◆ Exercise requirements
Tally the lines below that contain the word "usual". Only the number should be returned.

◆ Supplied information
○ ○ ○ ○ ○
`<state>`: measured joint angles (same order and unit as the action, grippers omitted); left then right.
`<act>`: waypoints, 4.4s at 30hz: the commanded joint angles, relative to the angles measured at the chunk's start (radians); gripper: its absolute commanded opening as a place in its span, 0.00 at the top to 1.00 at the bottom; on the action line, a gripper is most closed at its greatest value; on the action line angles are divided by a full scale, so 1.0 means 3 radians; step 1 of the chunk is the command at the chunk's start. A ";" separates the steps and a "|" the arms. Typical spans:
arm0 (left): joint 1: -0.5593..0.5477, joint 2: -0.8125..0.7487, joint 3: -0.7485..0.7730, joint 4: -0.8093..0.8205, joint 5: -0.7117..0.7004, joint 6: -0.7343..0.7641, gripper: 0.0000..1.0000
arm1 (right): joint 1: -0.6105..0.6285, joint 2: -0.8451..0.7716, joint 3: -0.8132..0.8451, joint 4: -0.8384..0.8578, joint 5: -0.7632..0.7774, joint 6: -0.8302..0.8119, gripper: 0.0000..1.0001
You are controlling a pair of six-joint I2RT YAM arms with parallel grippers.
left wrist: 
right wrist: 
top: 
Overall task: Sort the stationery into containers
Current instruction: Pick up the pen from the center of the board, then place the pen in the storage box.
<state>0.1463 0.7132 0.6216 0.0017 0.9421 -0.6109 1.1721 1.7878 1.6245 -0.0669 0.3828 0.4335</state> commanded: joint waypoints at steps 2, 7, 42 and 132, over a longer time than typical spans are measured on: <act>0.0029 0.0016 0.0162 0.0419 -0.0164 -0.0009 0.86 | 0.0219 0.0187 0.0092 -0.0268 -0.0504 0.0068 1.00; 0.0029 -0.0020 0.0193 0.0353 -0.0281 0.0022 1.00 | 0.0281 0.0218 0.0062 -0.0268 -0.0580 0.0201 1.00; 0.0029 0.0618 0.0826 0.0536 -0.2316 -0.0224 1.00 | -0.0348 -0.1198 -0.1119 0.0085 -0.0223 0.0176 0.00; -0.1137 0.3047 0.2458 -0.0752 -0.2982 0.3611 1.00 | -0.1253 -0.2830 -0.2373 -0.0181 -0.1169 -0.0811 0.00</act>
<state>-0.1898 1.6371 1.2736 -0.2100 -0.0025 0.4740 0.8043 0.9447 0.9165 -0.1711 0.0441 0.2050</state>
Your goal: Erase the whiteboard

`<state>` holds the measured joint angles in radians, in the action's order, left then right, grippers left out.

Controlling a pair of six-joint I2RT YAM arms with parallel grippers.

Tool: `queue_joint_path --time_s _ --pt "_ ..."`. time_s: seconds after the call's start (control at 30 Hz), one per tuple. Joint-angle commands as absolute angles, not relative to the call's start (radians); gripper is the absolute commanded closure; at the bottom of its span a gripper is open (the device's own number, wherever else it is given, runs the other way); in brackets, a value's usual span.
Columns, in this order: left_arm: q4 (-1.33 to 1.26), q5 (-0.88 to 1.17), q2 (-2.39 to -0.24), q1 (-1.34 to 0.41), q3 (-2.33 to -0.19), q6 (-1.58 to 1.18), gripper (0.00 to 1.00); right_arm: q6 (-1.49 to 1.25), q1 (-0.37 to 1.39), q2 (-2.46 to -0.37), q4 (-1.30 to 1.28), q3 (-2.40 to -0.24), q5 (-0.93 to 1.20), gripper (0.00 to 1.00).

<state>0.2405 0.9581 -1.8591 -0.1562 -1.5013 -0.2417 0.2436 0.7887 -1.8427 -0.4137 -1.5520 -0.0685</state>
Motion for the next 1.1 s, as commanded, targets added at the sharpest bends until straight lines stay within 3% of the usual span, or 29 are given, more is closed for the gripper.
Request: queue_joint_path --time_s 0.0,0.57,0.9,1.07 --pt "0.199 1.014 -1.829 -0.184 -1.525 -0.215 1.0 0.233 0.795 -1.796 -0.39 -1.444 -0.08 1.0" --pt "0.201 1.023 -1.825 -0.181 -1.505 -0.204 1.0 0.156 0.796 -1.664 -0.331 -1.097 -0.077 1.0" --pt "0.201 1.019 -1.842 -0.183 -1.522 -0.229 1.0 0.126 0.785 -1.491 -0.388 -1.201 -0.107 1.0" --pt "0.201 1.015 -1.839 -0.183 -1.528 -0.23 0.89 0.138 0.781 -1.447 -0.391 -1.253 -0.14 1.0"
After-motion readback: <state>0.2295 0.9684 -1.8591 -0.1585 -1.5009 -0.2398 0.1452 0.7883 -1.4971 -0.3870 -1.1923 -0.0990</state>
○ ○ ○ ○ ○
◆ Task output
2